Not all delivery platforms are created equal in the eyes of a restaurant owner. Some, like ChowNow, charge a single flat fee per month. Others, like Postmates and DoorDash, charge some combination of a flat delivery fee to the eater and a marketing commission to the restaurant based on a set percentage of each order. Many restaurant owners, including Miler, set up their own online ordering systems, which are generally cheaper and more bare-bones than the glitzy delivery apps.
So why was it so hard to make the button go away? Miler obtained a document from ChowNow that sheds some light on the relationship between Google and its delivery platform partners. According to the document—which is essentially an FAQ for restaurant owners—restaurants are charged a 10 percent commission for every order placed through Google. A Google representative wrote in an email that it does not receive any commission.
ChowNow makes it pretty easy for restaurant owners to understand the implications of Google’s new button. It offers a “Profit Protector” program that essentially inflates menu prices to make up for the price of the commission. It also assures owners that they can opt out of ChowNow’s Google services anytime by contacting the platform’s support staff.
But opting out of ChowNow’s services doesn’t remove the blue button entirely. It might still display offers from other platforms like Postmates and DoorDash. And unlike ChowNow, the other platforms don’t appear to offer options to uncouple their services with Google. (Postmates and DoorDash did not respond to requests for comment by press time.)
A restaurant consultant in Los Angeles who works with between 45 and 60 restaurants has attempted to get the button removed on behalf of a handful of clients. She didn’t want to use her name in this story because she does not have permission to share her clients’ names. But the consultant says she’s called Google several times and has been redirected to the delivery platforms every time.

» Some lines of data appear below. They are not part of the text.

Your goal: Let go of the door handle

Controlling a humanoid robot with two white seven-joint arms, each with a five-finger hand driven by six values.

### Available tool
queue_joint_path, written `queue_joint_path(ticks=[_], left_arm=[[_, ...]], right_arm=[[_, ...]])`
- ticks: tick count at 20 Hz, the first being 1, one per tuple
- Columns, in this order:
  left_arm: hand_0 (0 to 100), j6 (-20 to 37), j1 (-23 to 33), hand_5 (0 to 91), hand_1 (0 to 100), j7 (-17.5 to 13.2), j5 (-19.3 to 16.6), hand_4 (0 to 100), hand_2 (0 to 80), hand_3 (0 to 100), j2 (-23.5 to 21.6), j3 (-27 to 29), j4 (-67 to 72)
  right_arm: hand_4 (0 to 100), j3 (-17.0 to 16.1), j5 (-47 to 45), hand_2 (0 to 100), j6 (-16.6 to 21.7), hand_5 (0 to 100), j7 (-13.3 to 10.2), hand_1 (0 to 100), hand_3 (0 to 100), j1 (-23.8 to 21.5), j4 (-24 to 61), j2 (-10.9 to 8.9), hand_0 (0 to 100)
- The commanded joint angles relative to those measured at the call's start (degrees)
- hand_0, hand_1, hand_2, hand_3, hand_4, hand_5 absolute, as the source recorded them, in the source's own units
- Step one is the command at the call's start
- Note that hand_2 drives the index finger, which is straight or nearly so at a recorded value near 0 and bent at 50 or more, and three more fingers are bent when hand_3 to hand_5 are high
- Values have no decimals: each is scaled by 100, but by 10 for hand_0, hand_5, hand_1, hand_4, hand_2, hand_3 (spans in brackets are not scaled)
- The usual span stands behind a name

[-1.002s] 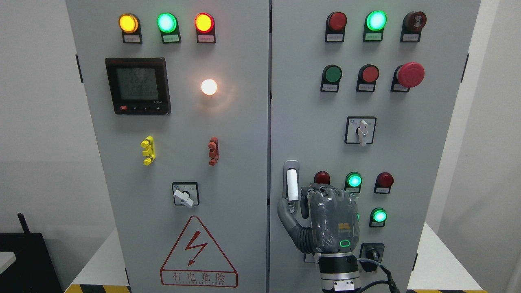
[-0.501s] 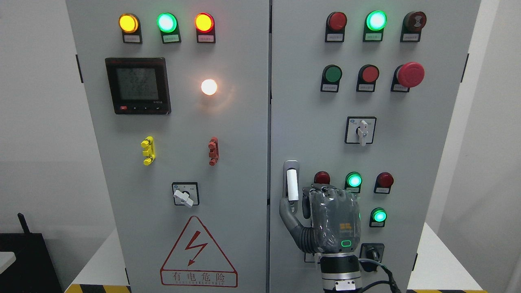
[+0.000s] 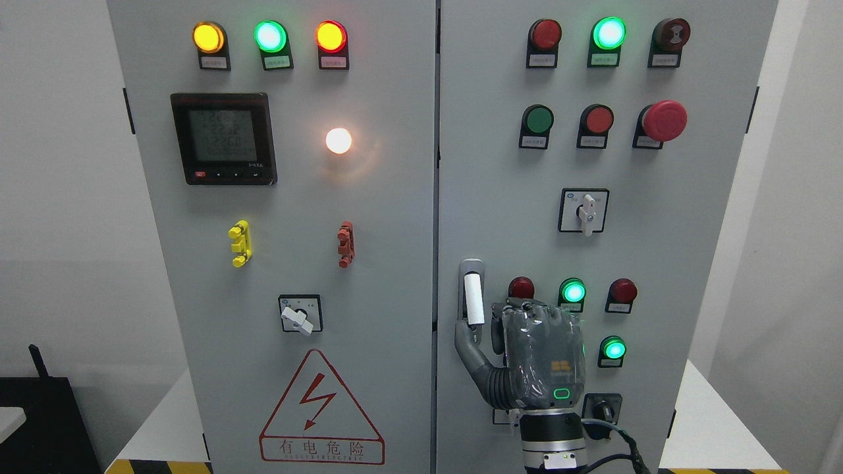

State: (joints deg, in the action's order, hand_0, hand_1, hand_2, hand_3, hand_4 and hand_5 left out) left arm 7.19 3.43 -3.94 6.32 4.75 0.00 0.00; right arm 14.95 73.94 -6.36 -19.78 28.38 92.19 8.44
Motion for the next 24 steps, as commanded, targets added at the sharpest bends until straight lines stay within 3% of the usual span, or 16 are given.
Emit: queue_joint_path(ticks=[1, 24], left_arm=[[120, 2, 0, 0, 389, -1, 1, 0, 0, 0, 0, -70, -88], [120, 2, 0, 0, 389, -1, 1, 0, 0, 0, 0, -70, -88]], right_arm=[[1000, -62, -11, 1000, -5, 974, 0, 547, 1000, 1, 0, 0, 492], [1000, -141, -20, 1000, 4, 973, -62, 524, 1000, -96, 150, 0, 501]])
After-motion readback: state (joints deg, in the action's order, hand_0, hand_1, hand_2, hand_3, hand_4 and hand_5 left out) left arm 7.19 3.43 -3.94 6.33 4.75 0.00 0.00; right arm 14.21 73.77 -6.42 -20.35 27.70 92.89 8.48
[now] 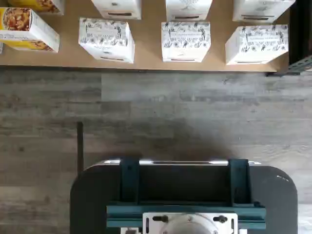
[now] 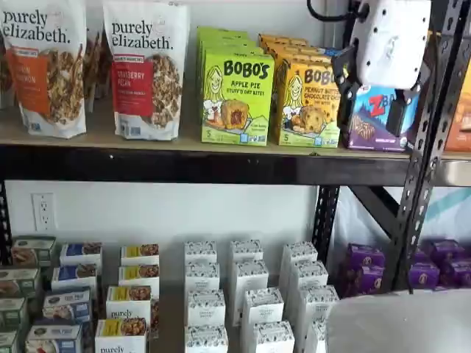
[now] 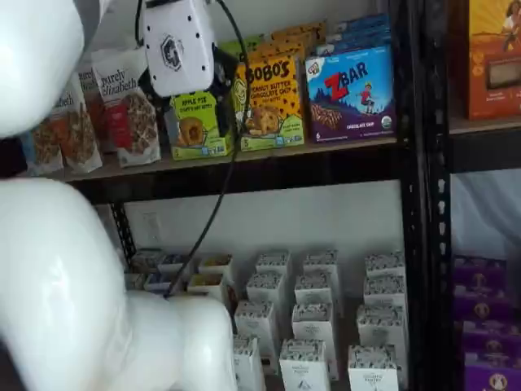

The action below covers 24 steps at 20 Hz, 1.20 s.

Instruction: Pick the green box on the top shelf, the fourth from the left

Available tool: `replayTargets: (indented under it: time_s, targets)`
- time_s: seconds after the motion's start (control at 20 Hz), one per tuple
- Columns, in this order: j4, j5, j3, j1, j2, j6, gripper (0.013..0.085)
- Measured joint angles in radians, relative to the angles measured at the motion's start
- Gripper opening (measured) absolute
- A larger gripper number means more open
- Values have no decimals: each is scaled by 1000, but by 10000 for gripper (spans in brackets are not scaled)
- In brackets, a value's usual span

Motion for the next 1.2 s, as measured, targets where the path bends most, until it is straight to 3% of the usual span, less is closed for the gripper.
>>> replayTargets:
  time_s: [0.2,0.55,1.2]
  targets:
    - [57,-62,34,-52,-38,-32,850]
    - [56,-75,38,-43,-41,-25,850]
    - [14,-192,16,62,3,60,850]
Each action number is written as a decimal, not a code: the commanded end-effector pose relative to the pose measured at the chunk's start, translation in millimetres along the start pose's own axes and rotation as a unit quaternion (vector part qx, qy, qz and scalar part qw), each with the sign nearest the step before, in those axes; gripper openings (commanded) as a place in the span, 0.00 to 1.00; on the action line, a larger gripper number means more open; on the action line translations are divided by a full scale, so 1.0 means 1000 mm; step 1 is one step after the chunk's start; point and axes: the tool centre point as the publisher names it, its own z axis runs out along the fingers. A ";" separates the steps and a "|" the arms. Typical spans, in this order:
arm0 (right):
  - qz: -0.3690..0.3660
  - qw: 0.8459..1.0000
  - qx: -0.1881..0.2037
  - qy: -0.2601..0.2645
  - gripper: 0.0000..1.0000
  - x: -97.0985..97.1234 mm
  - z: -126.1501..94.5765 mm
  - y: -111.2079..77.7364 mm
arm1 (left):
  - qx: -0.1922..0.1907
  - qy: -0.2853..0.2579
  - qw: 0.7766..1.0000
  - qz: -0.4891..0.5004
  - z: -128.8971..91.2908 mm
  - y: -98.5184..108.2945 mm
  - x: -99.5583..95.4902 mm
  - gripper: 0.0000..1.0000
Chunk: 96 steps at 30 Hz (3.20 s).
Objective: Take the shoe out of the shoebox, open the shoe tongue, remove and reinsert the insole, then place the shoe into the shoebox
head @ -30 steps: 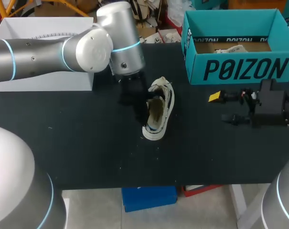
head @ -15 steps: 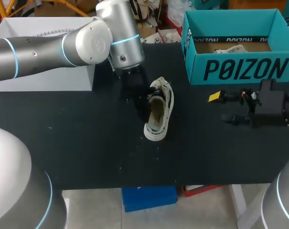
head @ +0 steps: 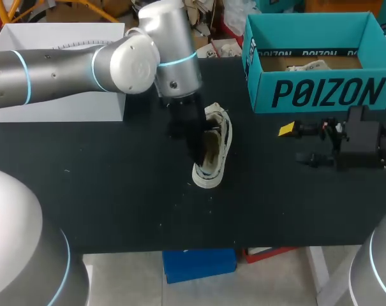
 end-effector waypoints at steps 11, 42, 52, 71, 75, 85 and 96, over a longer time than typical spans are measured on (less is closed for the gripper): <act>0.000 1.000 0.000 0.000 1.00 0.000 0.000 0.000 | -0.031 0.063 0.998 0.002 0.025 0.011 0.003 0.00; 0.000 1.000 0.000 0.000 1.00 0.000 0.000 0.000 | -0.032 -0.103 0.993 -0.042 -0.039 -0.026 0.005 0.00; 0.000 1.000 0.000 0.000 1.00 0.000 0.000 0.000 | -0.125 -0.206 0.962 -0.126 -0.099 -0.045 0.041 0.00; 0.000 1.000 0.000 0.000 1.00 0.000 0.000 0.000 | -0.093 -0.280 0.921 -0.253 -0.121 -0.060 0.080 1.00; 0.000 1.000 0.000 0.000 1.00 0.000 0.000 0.000 | -0.093 -0.280 0.921 -0.253 -0.121 -0.060 0.080 1.00; 0.000 1.000 0.000 0.000 1.00 0.000 0.000 0.000 | -0.026 -0.324 0.861 -0.391 -0.116 -0.061 0.086 1.00; 0.000 1.000 0.000 0.000 1.00 0.000 0.000 0.000 | -0.041 -0.387 0.745 -0.542 -0.138 -0.072 0.114 1.00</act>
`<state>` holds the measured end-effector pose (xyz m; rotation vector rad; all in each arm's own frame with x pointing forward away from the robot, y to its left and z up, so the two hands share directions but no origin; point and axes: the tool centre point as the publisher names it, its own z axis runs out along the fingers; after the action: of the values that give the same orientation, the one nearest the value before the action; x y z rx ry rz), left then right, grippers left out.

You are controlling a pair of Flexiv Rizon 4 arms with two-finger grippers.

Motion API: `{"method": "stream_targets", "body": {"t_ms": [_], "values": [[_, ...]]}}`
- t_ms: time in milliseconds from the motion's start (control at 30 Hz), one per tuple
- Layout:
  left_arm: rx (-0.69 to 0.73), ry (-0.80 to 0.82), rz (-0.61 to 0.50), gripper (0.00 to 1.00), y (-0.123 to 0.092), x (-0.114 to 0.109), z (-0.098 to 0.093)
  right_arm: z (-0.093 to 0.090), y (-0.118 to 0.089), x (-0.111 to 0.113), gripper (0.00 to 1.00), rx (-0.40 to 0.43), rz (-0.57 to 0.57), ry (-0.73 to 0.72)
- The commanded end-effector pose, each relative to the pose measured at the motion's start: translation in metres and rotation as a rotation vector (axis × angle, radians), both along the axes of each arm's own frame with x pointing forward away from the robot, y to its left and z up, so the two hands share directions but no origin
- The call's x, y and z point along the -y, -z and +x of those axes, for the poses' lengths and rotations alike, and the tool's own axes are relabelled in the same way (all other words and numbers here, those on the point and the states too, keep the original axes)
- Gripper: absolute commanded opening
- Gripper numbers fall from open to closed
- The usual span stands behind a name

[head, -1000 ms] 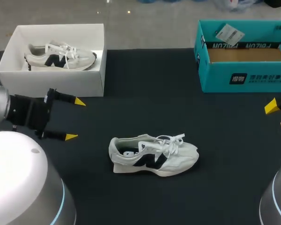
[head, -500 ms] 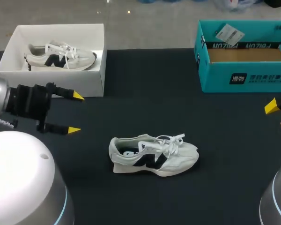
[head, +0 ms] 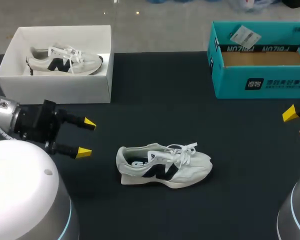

The consultant explained that this practice is confusing for customers: A restaurant that previously offered free delivery would suddenly appear, via Google’s “Order Online” button, to be charging $6 for delivery with DoorDash. Even though nothing has changed at the actual restaurant—the free delivery option is still available if the customer accesses the menu through the restaurant’s own website—a customer might reasonably assume the Google button was presenting all delivery options. The customer would realize this wasn’t the case if they investigated further, but food delivery is often a convenience game: An unexpected $6 delivery charge can make the difference between ordering in and subsisting on tortilla chips.
Miler says the button itself isn’t the only problem with the new ordering system. She also has no way of making sure the menu that appears on Google is up to date. And there are other, subtler, impacts. “It’s not just about my bottom line. It’s about the fact that we’re going to move toward a very generic experience,” she says. “[Google and delivery platforms] want a smooth user experience and they want you to be able to move through the world without having to have a slow-loading website, but by making everything float through and look the same, it’s depriving people of flavor.”